> _Problem requirements_
Reproduce the opening lines of the records exactly, up to and including the line in which "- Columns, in" occurs.

........

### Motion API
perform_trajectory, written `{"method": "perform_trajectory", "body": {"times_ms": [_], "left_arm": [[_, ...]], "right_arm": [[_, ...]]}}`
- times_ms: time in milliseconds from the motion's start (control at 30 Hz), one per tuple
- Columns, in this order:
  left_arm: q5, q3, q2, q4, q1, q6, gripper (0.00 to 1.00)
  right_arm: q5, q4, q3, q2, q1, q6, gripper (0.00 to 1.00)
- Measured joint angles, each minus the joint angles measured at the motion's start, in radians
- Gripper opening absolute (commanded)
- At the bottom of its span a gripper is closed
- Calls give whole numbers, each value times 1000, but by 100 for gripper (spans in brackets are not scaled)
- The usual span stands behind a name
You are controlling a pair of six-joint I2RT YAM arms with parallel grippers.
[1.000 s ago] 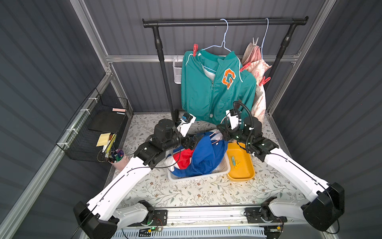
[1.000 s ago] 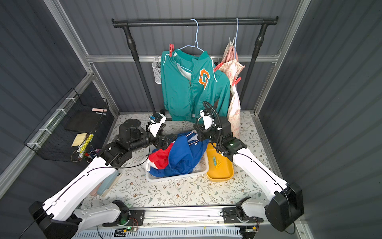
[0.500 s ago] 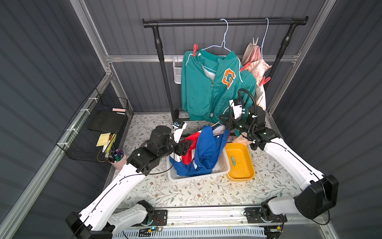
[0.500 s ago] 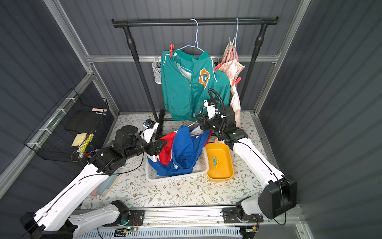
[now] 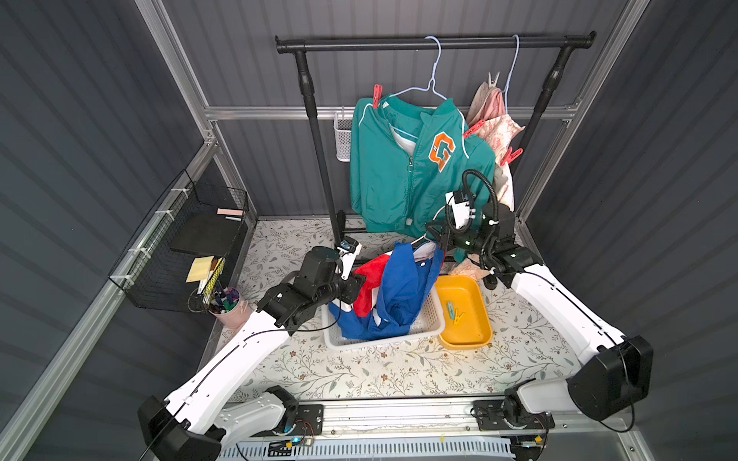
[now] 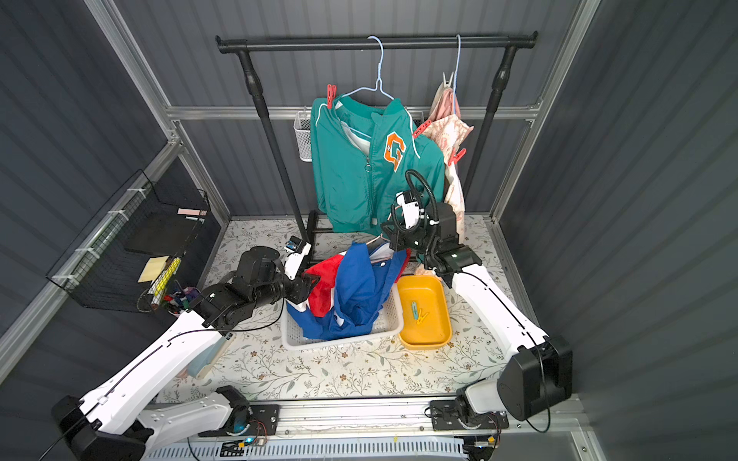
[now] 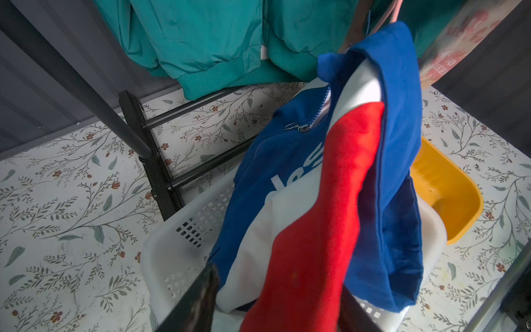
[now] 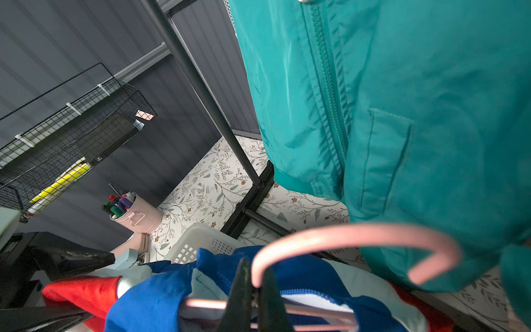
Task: Remove the clothespins securing jackets to the hanger
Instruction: Remove the jacket from the hanger.
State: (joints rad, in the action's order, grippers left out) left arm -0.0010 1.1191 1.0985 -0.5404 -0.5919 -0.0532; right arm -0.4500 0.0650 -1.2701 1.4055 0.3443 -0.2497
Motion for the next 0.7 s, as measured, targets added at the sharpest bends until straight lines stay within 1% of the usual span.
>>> {"method": "perform_trajectory", "body": {"times_ms": [67,200,267,367,533,633,700], "left_arm": [[1,-2,-8,0,0,0,50],[0,-2,-18,0,0,-3,36],[0,-2,-19,-2,0,-6,33],[0,-2,-21,-10,0,-8,24],[0,-2,-30,-16,0,-17,4],[1,-2,-39,-19,0,-23,0],[-1,-2,-47,-21,0,-26,0]], "right_arm": [[-2,3,-13,10,-1,0,0],[-3,4,-21,21,-3,0,0],[-4,4,-21,23,-5,0,0],[-5,4,-21,24,-5,0,0],[-11,3,-21,26,-5,-1,0],[-15,3,-35,40,-7,-2,0],[-17,3,-50,53,-7,-3,0]]}}
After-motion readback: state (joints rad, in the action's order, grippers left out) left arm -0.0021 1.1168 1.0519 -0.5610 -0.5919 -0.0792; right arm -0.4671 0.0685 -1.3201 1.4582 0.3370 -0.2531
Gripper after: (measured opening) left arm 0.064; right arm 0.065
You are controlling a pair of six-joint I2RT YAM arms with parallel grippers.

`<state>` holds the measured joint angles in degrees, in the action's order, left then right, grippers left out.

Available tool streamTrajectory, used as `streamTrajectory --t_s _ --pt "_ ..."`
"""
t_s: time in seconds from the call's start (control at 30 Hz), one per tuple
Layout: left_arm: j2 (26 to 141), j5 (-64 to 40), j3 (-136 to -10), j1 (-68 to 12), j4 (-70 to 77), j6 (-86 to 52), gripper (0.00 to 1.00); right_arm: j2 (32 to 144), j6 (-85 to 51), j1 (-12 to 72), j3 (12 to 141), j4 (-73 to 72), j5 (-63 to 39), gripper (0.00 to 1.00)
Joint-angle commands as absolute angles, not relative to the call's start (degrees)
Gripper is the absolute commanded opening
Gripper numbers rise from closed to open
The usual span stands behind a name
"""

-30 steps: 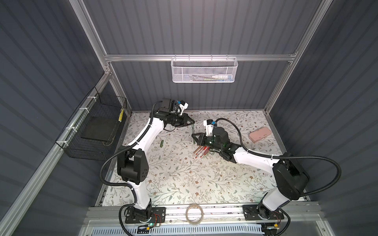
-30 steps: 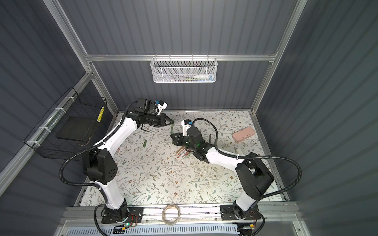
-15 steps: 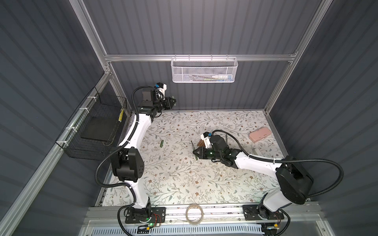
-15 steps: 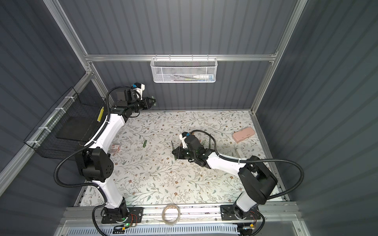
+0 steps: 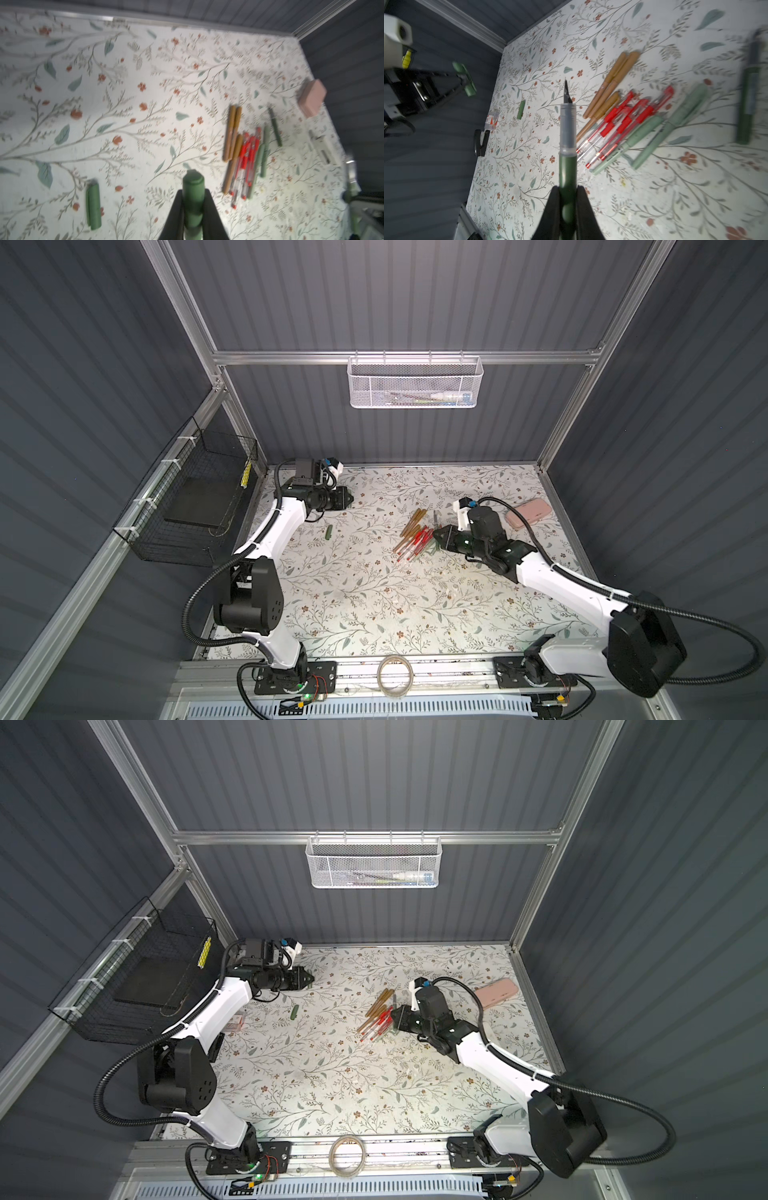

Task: Remove pen caps from pens
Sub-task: Place the pen cap at the center of the table.

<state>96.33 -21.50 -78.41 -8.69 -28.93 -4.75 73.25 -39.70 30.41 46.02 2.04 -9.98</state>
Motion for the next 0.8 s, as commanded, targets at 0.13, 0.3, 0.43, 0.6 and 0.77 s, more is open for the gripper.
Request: streamTrajectory --t_s 0.13,0.3,0.43,0.6,0.77 --pt "101.5 -10.5 -73.4 -8.6 -30.1 1.0 0.00 66.1 -34.6 24.2 44.4 12.8 -6.5 0.00" --pt "106.7 -6.9 -75.5 -8.6 -31.3 0.9 0.00 61.8 -34.7 21.9 41.5 12.8 -6.9 0.00" --pt "109.9 -3.8 -77.3 -8.6 -31.8 1.2 0.00 60.2 -35.0 21.3 39.4 12.6 -7.0 0.00" --pt "112.9 -1.9 -78.4 -8.6 -32.2 1.1 0.00 58.8 -34.6 20.4 37.9 12.8 -6.9 0.00" --pt "115.6 0.1 -80.0 -8.6 -33.5 1.9 0.00 58.1 -33.9 19.5 37.8 13.3 -7.5 0.00"
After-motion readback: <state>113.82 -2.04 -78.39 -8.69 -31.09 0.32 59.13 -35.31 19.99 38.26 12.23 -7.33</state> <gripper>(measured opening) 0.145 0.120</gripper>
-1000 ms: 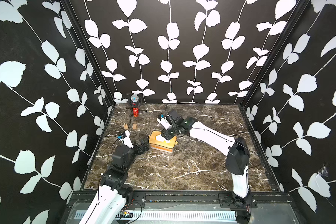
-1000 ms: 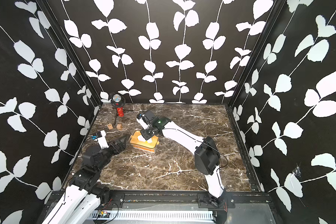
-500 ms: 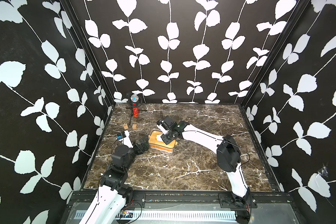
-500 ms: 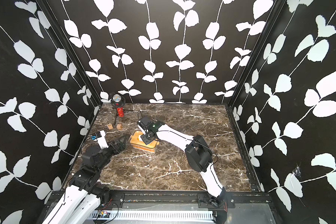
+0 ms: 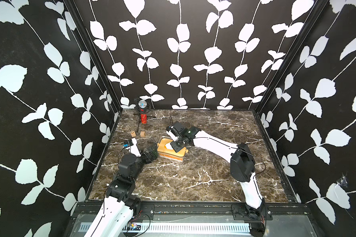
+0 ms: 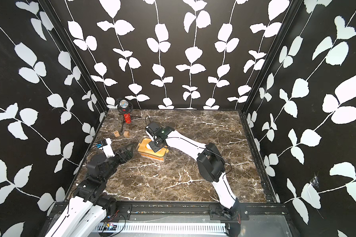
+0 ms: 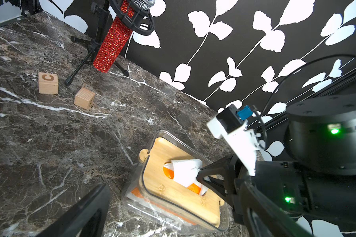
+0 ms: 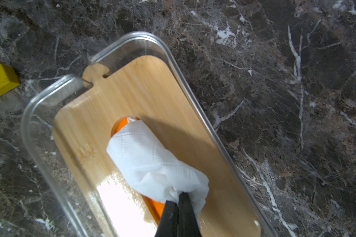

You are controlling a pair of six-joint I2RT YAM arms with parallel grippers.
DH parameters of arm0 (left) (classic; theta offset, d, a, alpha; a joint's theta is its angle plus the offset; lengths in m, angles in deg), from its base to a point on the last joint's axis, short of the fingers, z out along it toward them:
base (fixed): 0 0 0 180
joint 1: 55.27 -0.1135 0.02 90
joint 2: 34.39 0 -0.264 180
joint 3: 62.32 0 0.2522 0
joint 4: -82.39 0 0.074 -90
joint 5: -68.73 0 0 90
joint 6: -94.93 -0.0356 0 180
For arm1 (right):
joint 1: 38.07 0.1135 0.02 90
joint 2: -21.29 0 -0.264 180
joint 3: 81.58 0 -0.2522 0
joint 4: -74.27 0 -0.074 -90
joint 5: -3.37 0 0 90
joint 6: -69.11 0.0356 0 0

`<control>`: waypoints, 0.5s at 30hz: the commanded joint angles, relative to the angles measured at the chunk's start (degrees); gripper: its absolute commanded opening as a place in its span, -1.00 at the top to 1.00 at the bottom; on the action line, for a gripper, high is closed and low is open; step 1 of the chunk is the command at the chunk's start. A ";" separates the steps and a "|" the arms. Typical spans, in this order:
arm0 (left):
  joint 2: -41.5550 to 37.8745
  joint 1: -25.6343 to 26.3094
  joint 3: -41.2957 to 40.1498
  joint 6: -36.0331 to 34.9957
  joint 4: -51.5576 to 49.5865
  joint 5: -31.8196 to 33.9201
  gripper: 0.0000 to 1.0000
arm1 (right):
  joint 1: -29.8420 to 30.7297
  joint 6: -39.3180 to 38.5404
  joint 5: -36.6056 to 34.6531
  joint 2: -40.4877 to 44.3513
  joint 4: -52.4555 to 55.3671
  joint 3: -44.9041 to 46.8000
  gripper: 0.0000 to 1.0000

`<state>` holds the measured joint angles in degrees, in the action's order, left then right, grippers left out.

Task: Put the tissue paper into the tissue box
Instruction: Pull the paper towel from the tissue box.

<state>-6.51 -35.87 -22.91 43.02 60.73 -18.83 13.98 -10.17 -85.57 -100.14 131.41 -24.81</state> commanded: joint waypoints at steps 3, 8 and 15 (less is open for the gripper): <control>-0.28 -0.33 -0.80 -0.44 0.08 -0.07 -0.97 | -0.61 -0.62 5.25 1.97 5.44 -7.77 1.00; -0.28 -0.33 -0.96 -0.49 0.14 -0.20 -0.97 | -1.83 -0.01 8.57 0.41 9.41 -12.07 1.00; -0.28 -0.34 -0.82 -0.71 0.39 -0.33 -0.97 | -3.92 2.00 12.42 1.04 9.90 -13.05 0.54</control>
<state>-6.51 -35.87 -23.21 43.02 60.73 -18.85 10.86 -9.51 -75.67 -100.14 139.97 -35.32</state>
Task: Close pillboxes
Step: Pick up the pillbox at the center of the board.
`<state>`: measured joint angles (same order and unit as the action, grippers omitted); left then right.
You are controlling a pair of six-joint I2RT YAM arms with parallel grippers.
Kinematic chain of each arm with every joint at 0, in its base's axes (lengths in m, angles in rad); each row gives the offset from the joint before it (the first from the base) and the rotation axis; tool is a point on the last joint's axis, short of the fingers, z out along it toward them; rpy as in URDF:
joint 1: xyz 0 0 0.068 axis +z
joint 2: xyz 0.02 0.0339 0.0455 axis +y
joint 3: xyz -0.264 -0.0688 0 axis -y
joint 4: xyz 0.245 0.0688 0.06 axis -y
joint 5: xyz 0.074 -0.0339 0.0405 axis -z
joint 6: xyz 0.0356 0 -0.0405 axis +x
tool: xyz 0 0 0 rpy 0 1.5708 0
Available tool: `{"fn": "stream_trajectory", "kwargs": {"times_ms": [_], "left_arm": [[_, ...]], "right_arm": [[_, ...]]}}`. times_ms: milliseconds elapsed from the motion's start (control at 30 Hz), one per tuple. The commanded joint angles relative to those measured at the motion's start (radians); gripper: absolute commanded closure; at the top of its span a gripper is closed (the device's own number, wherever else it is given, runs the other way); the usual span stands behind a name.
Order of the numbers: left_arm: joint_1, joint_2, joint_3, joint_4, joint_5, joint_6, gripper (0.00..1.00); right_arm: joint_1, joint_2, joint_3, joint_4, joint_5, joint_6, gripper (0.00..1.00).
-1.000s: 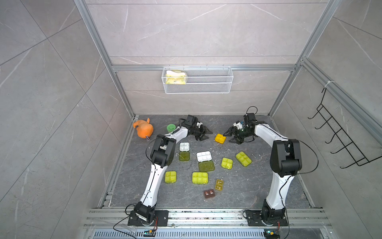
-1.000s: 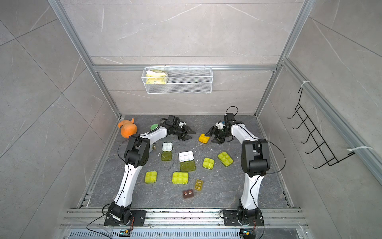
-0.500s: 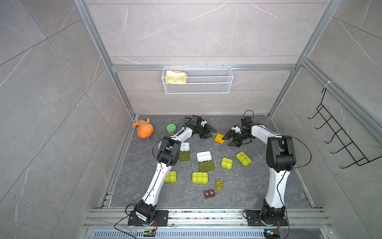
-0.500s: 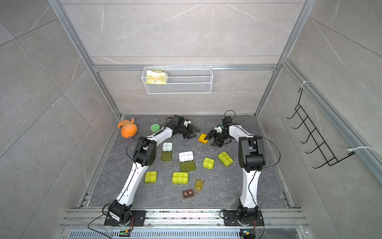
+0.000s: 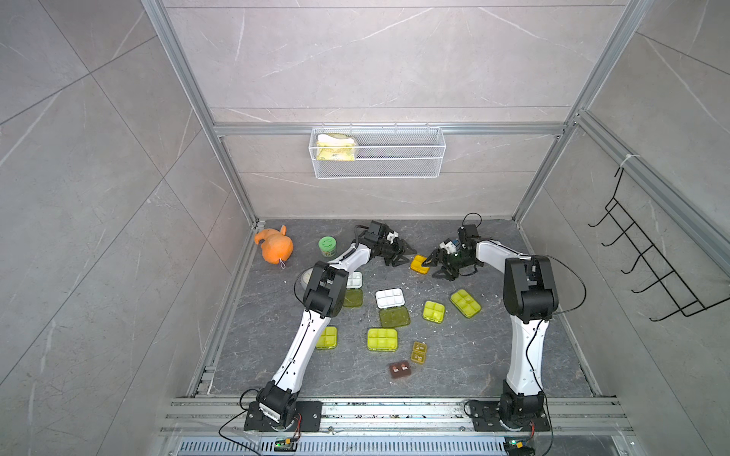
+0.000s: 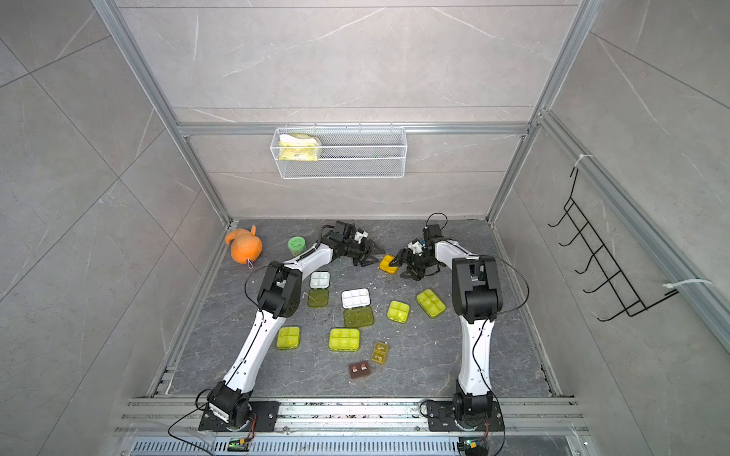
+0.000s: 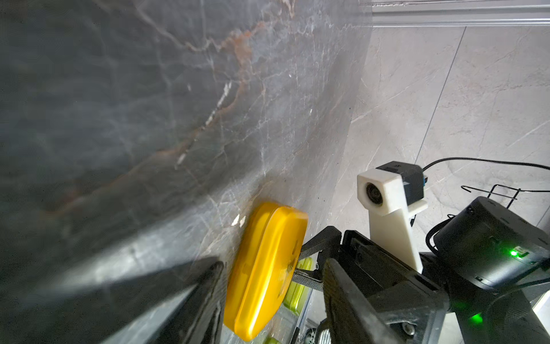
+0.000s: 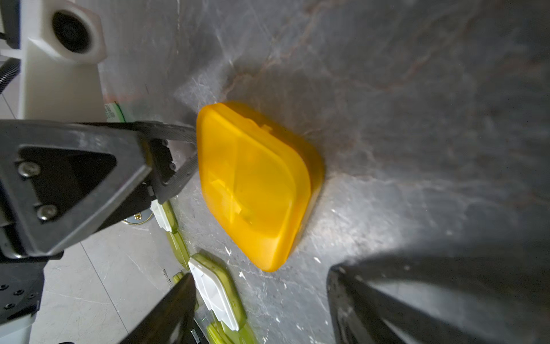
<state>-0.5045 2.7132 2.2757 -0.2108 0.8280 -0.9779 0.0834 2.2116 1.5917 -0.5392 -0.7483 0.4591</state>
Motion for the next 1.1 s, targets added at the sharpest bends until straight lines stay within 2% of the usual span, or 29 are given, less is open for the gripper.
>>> {"fn": "stream_trajectory", "kwargs": {"times_ms": [0,533,833,967,1067], "left_arm": [[-0.025,0.007,-0.015,0.008,0.031,-0.019,0.45],[-0.043,-0.034,-0.138,0.065,0.055,-0.039,0.46],[-0.042,-0.056,-0.183,0.065,0.060,-0.036,0.47],[-0.040,-0.063,-0.191,0.060,0.061,-0.031,0.47],[-0.040,-0.067,-0.196,0.054,0.059,-0.030,0.47]], "right_arm": [[-0.004,0.035,0.003,0.070,-0.030,0.016,0.28],[-0.004,0.025,-0.065,0.254,-0.106,0.080,0.31],[-0.004,0.008,-0.094,0.309,-0.125,0.105,0.44],[-0.004,-0.001,-0.103,0.317,-0.130,0.103,0.57],[-0.004,-0.006,-0.114,0.326,-0.131,0.105,0.59]]}}
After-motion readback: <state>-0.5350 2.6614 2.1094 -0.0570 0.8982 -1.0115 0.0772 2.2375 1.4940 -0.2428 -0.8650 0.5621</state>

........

> _Finished exercise_
### Motion API
perform_trajectory, written `{"method": "perform_trajectory", "body": {"times_ms": [_], "left_arm": [[_, ...]], "right_arm": [[_, ...]]}}`
- times_ms: time in milliseconds from the motion's start (control at 30 Hz), one per tuple
- Columns, in this order:

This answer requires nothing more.